**Directions for this task**
Extract every line below, verbatim.

**Provided material**
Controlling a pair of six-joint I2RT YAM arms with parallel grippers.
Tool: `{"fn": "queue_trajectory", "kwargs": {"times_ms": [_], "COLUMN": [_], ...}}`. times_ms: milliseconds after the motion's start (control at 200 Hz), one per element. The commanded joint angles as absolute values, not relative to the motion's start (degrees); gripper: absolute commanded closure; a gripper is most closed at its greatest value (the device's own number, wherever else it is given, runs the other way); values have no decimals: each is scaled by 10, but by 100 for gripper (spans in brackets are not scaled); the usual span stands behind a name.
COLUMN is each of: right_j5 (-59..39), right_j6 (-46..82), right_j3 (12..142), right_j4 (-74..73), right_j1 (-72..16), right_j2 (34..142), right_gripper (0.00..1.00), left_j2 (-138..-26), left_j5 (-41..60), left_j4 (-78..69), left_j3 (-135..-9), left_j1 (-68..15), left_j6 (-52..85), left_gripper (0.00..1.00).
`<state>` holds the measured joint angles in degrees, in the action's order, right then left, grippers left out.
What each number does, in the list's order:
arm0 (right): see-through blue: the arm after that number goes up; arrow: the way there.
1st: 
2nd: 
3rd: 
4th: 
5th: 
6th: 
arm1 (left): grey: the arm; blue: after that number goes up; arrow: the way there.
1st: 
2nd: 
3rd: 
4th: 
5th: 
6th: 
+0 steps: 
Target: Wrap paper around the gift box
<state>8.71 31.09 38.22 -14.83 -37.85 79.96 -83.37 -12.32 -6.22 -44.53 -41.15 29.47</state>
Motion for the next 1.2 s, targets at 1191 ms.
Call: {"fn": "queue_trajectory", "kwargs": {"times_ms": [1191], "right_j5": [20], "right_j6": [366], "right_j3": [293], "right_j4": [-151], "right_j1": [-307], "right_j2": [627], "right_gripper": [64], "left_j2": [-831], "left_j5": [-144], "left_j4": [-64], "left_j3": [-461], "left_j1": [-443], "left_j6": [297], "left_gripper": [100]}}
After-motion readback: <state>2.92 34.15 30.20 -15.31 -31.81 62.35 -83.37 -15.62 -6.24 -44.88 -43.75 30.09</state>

**Task solution**
Controlling a pair of six-joint I2RT YAM arms with parallel grippers.
Tool: `{"fn": "queue_trajectory", "kwargs": {"times_ms": [_], "COLUMN": [_], ...}}`. times_ms: milliseconds after the motion's start (control at 200 Hz), one per element. The commanded joint angles as absolute values, not relative to the motion's start (degrees); gripper: absolute commanded closure; a gripper is most closed at its greatest value (the device's own number, wherever else it is given, runs the other way); values have no decimals: each is scaled by 10, but by 100 for gripper (spans in brackets are not scaled); the usual span stands behind a name.
COLUMN is each of: right_j5 (-59..39), right_j6 (-46..82), right_j3 (12..142), right_j4 (-74..73), right_j1 (-72..16), right_j2 (34..142), right_gripper (0.00..1.00), left_j2 (-138..-26), left_j5 (-41..60), left_j4 (-78..69), left_j3 (-135..-9), left_j1 (-68..15), left_j6 (-52..85), left_gripper (0.00..1.00).
`<state>` holds the measured joint angles in degrees, in the action's order, right then left, grippers left out.
What each number does, in the list's order:
arm0 (right): see-through blue: the arm after that number goes up; arrow: the way there.
1st: 
2nd: 
3rd: 
4th: 
5th: 
6th: 
arm1 (left): grey: the arm; blue: after that number goes up; arrow: the way there.
1st: 
2nd: 
3rd: 
4th: 
5th: 
6th: 
+0 steps: 
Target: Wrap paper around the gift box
<state>8.71 31.09 38.22 -14.83 -37.85 79.96 -83.37 -12.32 -6.22 -44.53 -41.15 29.47</state>
Motion for the next 1.2 s, targets at 1191 ms.
Call: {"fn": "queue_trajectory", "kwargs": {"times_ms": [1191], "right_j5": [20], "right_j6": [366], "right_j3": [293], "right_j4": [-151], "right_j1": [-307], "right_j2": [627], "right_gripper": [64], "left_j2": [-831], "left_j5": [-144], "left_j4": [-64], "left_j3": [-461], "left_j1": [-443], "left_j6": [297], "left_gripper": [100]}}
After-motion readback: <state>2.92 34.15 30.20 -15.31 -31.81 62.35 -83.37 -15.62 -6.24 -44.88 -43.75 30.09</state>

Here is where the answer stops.